Mechanical & Materials Engineering, Department of

 

First Advisor

Benjamin Terry

Date of this Version

Spring 5-7-2021

Document Type

Article

Comments

A THESIS Presented to the Faculty of The Graduate College at the University of Nebraska In Partial Fulfillment of Requirements For the Degree of Master of Science, Major: Mechanical Engineering and Applied Mechanics, Under the Supervision of Professor Benjamin S. Terry. Lincoln, Nebraska: May, 2021

Copyright © 2021 Benjamin Paul Wankum

Abstract

A biologic drug is a drug that is produced by a living organism. Biologic drugs are used to treat various medical conditions such as arthritis, diabetes, or certain forms of cancers due to their high potency and high selectivity of action. Drawbacks of biologics include their poor stability in the gastrointestinal tract and their poor absorption. In effect, this gives the drugs very low bioavailability and short therapeutic half-lives. To combat these obstacles, current delivery methods include subcutaneous injections at home or intravenous or intramuscular injections in a medical facility.

The overall scientific goal of the research was to utilize subcutaneous needle injection methodology used for parenteral systemic biologic drug delivery to solve the problem of delivering biologics orally for treating diseases like diabetes, arthritis, or cancers. Previous prototype tissue attachment mechanism (TAM) systems have shown tissue attachment in vivo, without the delivery of a drug. The methodology of this study was to use the same successful device but integrate an osmotic pump and a hypodermic needle to deliver a drug after attachment to the intestine. The delivery of the drug was deemed successful based on the drug's concentration in blood samples.

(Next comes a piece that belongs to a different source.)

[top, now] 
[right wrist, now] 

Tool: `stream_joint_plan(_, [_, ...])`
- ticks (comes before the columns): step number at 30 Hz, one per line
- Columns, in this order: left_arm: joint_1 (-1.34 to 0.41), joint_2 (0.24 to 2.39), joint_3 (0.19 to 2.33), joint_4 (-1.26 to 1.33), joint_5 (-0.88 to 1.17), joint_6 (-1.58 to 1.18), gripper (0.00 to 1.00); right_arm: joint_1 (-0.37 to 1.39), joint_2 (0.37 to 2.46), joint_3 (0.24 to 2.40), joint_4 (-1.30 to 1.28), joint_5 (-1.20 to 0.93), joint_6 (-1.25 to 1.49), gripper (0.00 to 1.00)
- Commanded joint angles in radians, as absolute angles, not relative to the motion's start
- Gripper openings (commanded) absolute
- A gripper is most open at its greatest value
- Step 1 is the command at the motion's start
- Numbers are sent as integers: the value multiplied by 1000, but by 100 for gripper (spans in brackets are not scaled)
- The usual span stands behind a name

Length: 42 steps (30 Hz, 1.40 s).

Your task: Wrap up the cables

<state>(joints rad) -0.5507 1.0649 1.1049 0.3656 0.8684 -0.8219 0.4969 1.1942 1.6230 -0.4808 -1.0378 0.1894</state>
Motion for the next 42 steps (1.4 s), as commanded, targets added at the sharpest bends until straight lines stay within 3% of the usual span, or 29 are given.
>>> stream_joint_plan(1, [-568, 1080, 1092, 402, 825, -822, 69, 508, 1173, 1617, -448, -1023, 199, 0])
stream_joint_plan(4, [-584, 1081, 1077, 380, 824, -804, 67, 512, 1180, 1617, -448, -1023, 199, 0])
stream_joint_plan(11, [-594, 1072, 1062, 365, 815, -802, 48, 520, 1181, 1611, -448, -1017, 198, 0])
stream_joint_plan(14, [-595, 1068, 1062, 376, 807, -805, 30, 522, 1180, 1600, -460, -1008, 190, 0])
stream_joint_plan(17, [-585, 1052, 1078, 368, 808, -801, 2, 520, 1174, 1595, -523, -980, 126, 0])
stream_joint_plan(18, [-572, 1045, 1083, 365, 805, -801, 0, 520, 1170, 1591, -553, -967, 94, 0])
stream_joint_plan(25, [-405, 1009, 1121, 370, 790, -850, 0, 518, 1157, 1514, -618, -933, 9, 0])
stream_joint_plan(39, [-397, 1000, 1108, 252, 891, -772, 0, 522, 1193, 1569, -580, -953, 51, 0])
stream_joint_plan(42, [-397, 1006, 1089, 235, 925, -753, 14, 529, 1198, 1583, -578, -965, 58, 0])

The integrated TAM and drug delivery needle were designed, tested, and integrated on the benchtop until consistent successful drug delivery results were obtained. Once the device reliably delivered drug on excised tissue, it was tested ­­in vivo on six swine for systemic drug delivery. The first study had shorter than expected TAM attachment times causing minimal drug to be delivered, but the methodology of the study was learned. After improving the device and study setup, a second ­in vivo study was performed on another six swine. The study showed much stronger evidence of drug delivery. Both positive controls and one of the three experimental groups showed systemic drug delivery. Both studies were a methods development study, so the number of pigs in the results did not meet the power for statistical significance.

Also, in this work, a theoretical osmotic pump was designed to be integrated with the TAM and full capsule. Although not actually fabricated, the osmotic pump would be fabricated using the same material and ratio of drug to total volume as a commercial osmotic pump. The commercial osmotic pump was tested in a swine small intestine and showed proof of drug delivery.